• EXERCISE: I would like every record reproduced exactly, with the pictures left out.

• LISTED RECORDS:

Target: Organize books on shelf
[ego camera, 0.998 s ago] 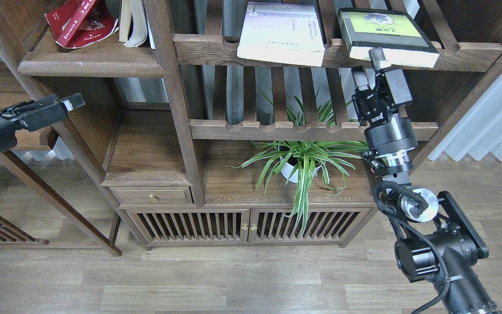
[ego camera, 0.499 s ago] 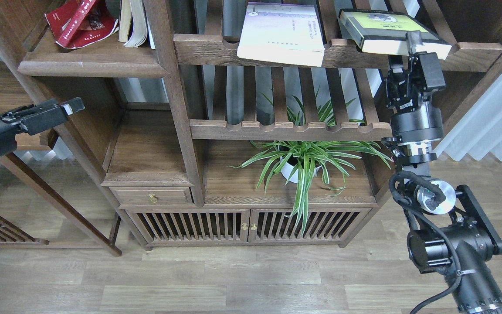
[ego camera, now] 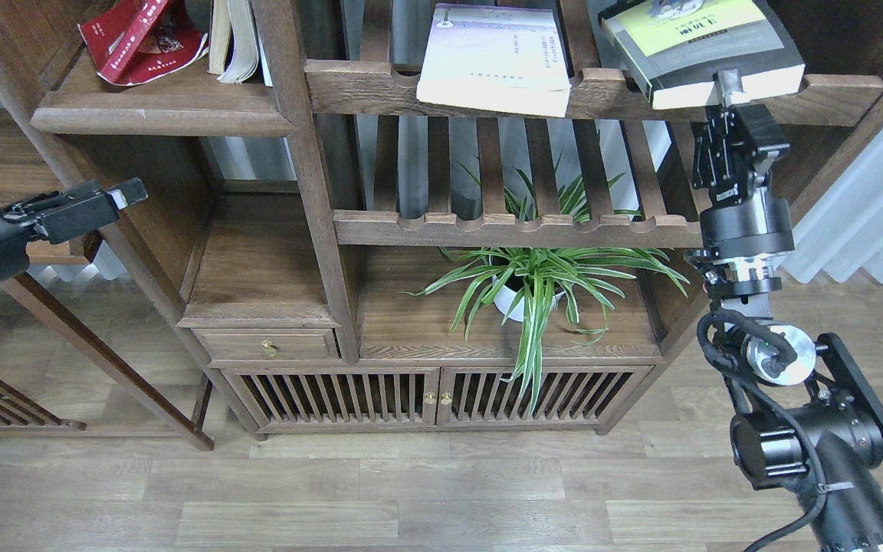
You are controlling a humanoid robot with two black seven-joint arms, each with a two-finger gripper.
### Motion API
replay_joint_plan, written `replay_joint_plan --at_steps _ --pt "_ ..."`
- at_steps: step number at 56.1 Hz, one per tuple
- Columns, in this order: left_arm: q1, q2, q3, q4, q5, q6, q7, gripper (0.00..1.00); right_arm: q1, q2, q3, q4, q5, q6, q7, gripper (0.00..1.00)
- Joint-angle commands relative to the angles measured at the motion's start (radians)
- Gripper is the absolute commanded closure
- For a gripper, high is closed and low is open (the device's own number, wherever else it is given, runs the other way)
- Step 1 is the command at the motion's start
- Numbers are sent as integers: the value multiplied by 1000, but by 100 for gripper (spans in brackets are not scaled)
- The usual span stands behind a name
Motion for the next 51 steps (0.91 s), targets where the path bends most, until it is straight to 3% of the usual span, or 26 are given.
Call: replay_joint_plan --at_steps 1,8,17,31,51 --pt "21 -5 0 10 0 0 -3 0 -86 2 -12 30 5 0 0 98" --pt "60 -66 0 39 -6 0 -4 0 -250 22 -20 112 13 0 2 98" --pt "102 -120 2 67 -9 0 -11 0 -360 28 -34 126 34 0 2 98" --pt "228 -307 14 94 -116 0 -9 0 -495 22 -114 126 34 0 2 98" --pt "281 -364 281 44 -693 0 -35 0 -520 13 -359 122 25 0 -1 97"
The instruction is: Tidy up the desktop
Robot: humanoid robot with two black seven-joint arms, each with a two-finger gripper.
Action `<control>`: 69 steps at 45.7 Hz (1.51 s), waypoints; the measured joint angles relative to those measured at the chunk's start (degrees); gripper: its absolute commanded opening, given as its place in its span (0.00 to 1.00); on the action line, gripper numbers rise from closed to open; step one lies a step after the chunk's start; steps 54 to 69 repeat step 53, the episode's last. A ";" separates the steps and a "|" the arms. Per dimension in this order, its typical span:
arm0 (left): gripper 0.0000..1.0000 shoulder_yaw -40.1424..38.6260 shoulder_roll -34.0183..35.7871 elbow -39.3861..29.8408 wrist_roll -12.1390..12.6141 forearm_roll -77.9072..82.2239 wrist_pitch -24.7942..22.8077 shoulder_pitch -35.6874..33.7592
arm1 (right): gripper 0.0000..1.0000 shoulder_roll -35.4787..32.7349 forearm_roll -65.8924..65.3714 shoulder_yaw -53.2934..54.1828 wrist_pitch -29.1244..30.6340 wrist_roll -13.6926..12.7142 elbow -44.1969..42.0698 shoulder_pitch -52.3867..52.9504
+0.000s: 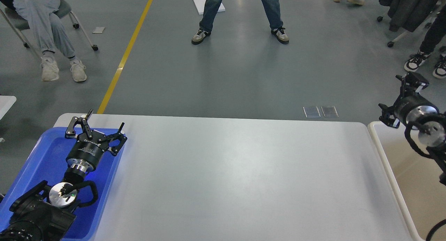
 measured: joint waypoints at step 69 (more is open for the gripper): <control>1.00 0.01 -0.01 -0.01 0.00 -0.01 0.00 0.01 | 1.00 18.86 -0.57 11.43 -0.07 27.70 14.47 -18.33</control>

• RESPONSE FOR THIS EXERCISE:
Target: Organize books on shelf
[ego camera, 0.998 s ago] 
[ego camera, 0.499 s ago] 
[ego camera, now] 
You are controlling a humanoid robot with two black seven-joint arms, each with a two-finger gripper.
### Motion API
replay_joint_plan, written `replay_joint_plan --at_steps _ --pt "_ ..."`
- at_steps: step number at 56.1 Hz, one per tuple
- Columns, in this order: left_arm: q1, q2, q3, q4, q5, q6, q7, gripper (0.00..1.00); right_arm: q1, q2, q3, q4, q5, q6, q7, gripper (0.00..1.00)
- Joint-angle commands relative to the angles measured at the motion's start (radians)
- Gripper is the absolute commanded closure
- For a gripper, high is closed and low is open (the device's own number, wherever else it is given, runs the other way)
- Step 1 is the command at the motion's start
- Numbers are sent as integers: the value multiplied by 1000, but by 100 for gripper (spans in brackets are not scaled)
- The usual span stands behind a name
Motion for the next 51 steps (0.91 s), targets where the path bends most, until it is straight to 3% of the usual span, or 26 are given.
Call: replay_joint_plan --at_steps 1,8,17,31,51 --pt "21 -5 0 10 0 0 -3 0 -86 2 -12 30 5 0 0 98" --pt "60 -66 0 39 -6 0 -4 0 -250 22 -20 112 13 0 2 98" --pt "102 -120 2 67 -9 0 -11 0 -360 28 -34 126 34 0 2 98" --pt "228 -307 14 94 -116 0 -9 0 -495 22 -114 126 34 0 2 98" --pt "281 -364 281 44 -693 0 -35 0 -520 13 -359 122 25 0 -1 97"
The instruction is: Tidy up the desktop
Robot: humanoid robot with two black seven-joint arms, each with a two-finger gripper.
Action `<control>`: 69 steps at 45.7 Hz (1.51 s), waypoints; the measured joint angles relative to those measured at the chunk's start (degrees); gripper: its absolute commanded opening, given as its place in its span (0.00 to 1.00); on the action line, gripper numbers rise from closed to open; step one lies a step after the chunk's start; steps 54 to 69 repeat step 53, the episode's last. A ";" separates the steps and a "|" the arms. Per dimension in this order, its typical span:
arm0 (left): gripper 0.0000..1.0000 shoulder_yaw -40.1424..38.6260 shoulder_roll -34.0183..35.7871 elbow -39.3861..29.8408 wrist_roll -12.1390..12.6141 forearm_roll -77.9072..82.2239 wrist_pitch -24.7942..22.8077 shoulder_pitch -35.6874..33.7592
arm1 (right): gripper 0.0000..1.0000 shoulder_roll -35.4787..32.7349 forearm_roll -65.8924..65.3714 shoulder_yaw -53.2934..54.1828 wrist_pitch -29.1244..30.6340 wrist_roll -13.6926..12.7142 elbow -44.1969..42.0698 shoulder_pitch -52.3867..52.9504
+0.000s: 
 measured: joint waypoints at step 69 (more is open for the gripper): <control>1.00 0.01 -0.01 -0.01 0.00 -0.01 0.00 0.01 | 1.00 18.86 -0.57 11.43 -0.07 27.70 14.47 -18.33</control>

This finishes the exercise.